The U.S. military had no additional comment Friday on the accusations stemming from a raid March 15 in the village of Ishaqi, about 50 miles north of Baghdad.

In March, the U.S. military said four people died when they attacked from the ground and air a house suspected of holding an al-Qaida operative. The house was destroyed.

But video shot by an AP Television News cameraman at the time and previously unaired shows at least five children dead. The video shows at least one adult male and four young children with obvious entry wounds to the head. One child has an obvious entry wound to the side caused by a bullet.

Local Iraqis said there were 11 total dead, and charged that they were killed by U.S. troops before the house was leveled.

The video includes an unidentified man saying "children were stuck in the room, alone and surrounded."

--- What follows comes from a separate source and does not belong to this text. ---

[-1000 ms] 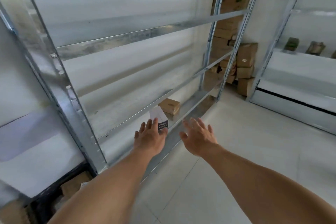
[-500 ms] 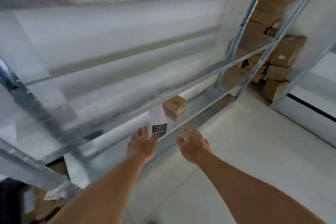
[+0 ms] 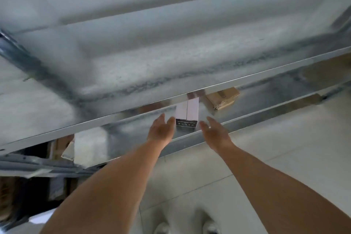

"After they handcuffed them, they shot them dead. Later, they struck the house with their planes. They wanted to hide the evidence. Even a 6-month-old infant was killed. Even the cows were killed too," he said.

The video included shots of the bodies of five children and two men wrapped in blankets.

Other video showed the bodies of three children in the back of a pickup truck that took them to the hospital in Tikrit, Saddam Hussein's former hometown.

Police Capt. Laith Mohammed said the March 15 attack that hit Ishaqi involved U.S. warplanes and armor.

Riyadh Majid, who identified himself as the nephew of Faez Khalaf, the head of the household who was killed, told AP at the time that U.S. forces landed in helicopters and raided the home.

Khalaf's brother, Ahmed, said nine of the victims were family members who lived at the house and two were visitors.

The U.S. military, which said in March that the allegations were being investigated, said it was targeting and captured an individual suspected of supporting foreign fighters of the al-Qaida in Iraq terrorist network. It had no further comment Friday.

Maj. Gen. William Caldwell, spokesman for U.S.-led forces in Iraq, said at a news conference Thursday that "about three or four" inquiries were being carried out around the country, but he would not provide any details.

Iraqi officials and relatives also said U.S. forces killed two Iraqi women — one of them about to give birth — when the troops shot at a car that failed to stop at an observation post in Samarra, 60 miles north of Baghdad.

The U.S. military said coalition troops fired at a car after it entered a clearly marked prohibited area near an observation post but failed to stop despite repeated visual and auditory warnings. It said the incident was being investigated.